Status Report #9: (11/23) Cyrus

  • Met with Stern on Wednesday to try to fix issues with our MFCC + DTW code.
  • The librosa library we were using in Python does not provide enough options for tweaking the algorithm to our specific application, and hence we decided to switch to MATLAB after a second meeting with Professor Stern.
  • Verification of our algorithm requires the use of spectrograms, and we are currently having trouble replicating spectrograms in MATLAB for audio samples whose spectrograms are already known.

 

Status Report #8: (11/16) Cyrus

  • Worked on using DTW to map the time series of one signal to the time series of another signal.
  • Wrote DTW code that returns a path with this mapping, but we are unsure how to use this path to actually compare 2 signals, and determine whether they match. Hence, we decided to meet with Stern to figure out what conclusion we can get from DTW, and how this actually solves some of the issues that we experienced with our initial MFCC implementation.
  • We also started testing under different environments, and realised that ambient noise might be a problem. Hence we are thinking of using adaptive filters to filter noise out.

Status Report #6: 11/2 (Cyrus)

  • Had to miss the meeting with Professor Stern due to an onsite interview. Also looked into dynamic time warping (this was suggested by Professor Stern, and hence I had to ramp up on this due to missing the meeting).
  • Worked with Spencer and Eugene to create the demo for the upcoming week. The demo uses a prediction model based on MFCC coefficients.

Status Report #5: 10/26 (Cyrus)

  • Looked into audio transcription using C++, and this made us realise that audio transcription is I/O bound. This confirmed our suspicion that a signal processing based approach was the only way to move forward.
  • Set up the time sync infrastructure with Eugene, and fixed numerous bugs across the 2 python scripts, as well as understanding some of the source code for PyAudio to understand why some of our programs weren’t working as expected.
  • With a better understanding of PyAudio, Eugene and I were able to reduce the lower-bound latency even more (around 100ms).
  • Looked into MFCC coefficients with Spencer, but Spencer and I were unable to come up with an accurate way of comparing these coefficients across 2 different recordings.
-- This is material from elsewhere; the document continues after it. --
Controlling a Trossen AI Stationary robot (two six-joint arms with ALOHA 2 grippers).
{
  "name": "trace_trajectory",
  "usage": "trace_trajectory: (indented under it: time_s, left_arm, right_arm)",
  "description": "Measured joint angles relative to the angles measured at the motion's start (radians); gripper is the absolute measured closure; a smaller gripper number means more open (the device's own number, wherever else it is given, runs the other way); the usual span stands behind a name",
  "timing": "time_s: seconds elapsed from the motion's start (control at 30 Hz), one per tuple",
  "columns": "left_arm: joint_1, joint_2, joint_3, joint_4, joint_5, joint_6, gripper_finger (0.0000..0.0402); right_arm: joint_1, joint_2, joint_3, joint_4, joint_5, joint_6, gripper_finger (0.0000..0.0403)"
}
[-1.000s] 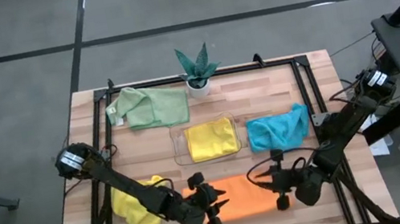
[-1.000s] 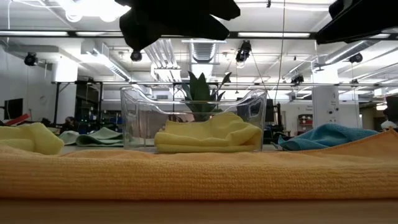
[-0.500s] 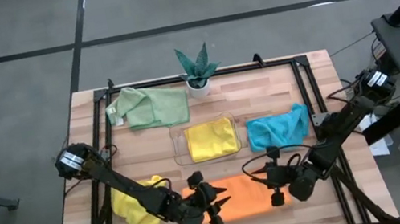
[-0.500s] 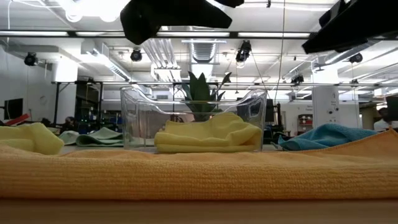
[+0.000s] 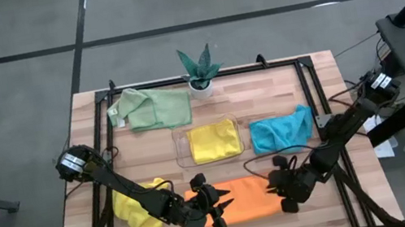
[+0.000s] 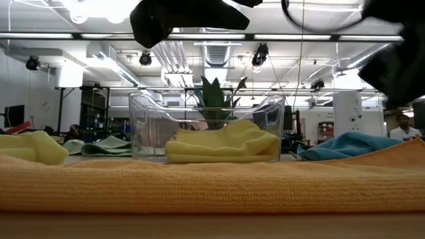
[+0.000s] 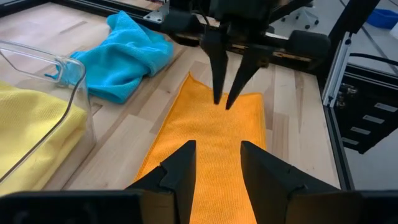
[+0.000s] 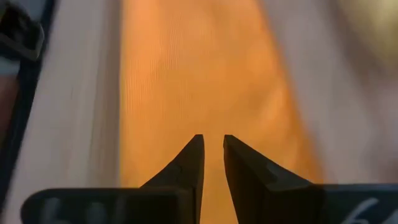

We are meeting with Professor Stern on Monday to obtain clarity on the same.

Status Report #4: 10/19 (Cyrus)

  • Setup venv to handle speech recognition module.
  • Looked at Spencer’s code involving audio to text conversion for potential improvements and optimizations.
  • Looked into compiled python as a way to improve performance over interpreted python. Minimal difference in performance (which hints that the program is I/O bound).
  • Next steps: looking to replicate this in C++ to enhance performance. Spencer and I are diverging at this point to try 2 different approaches, and see which one works. My approach should be sufficient if audio to text is computationally bound. Otherwise signal processing might be required to reduce the dependence on I/O.
  • Looking to use Tensorflow.

Status Report #1: 9/28 (Cyrus)

  • Carried out experiments on how to “jam” wake word on Siri, since we did not have google home/alexa yet. Tests were successful with human voices. However, playing a voice recording of the jamming voice in a loop seemed to give around a 50% success rate. (Done with Spencer)
  • Redefined the problem as a latency problem: how do we obfuscate the wake word effectively? Need to hit the “s” sound at the same time as siri.  
  • Latency testing for the program that Eugene wrote using python and pyaudio: good results. It is very fast to detect input + spit out a predefined output. This is without a neural net in the middle. Establishes that what we are doing is possible (done with Spencer).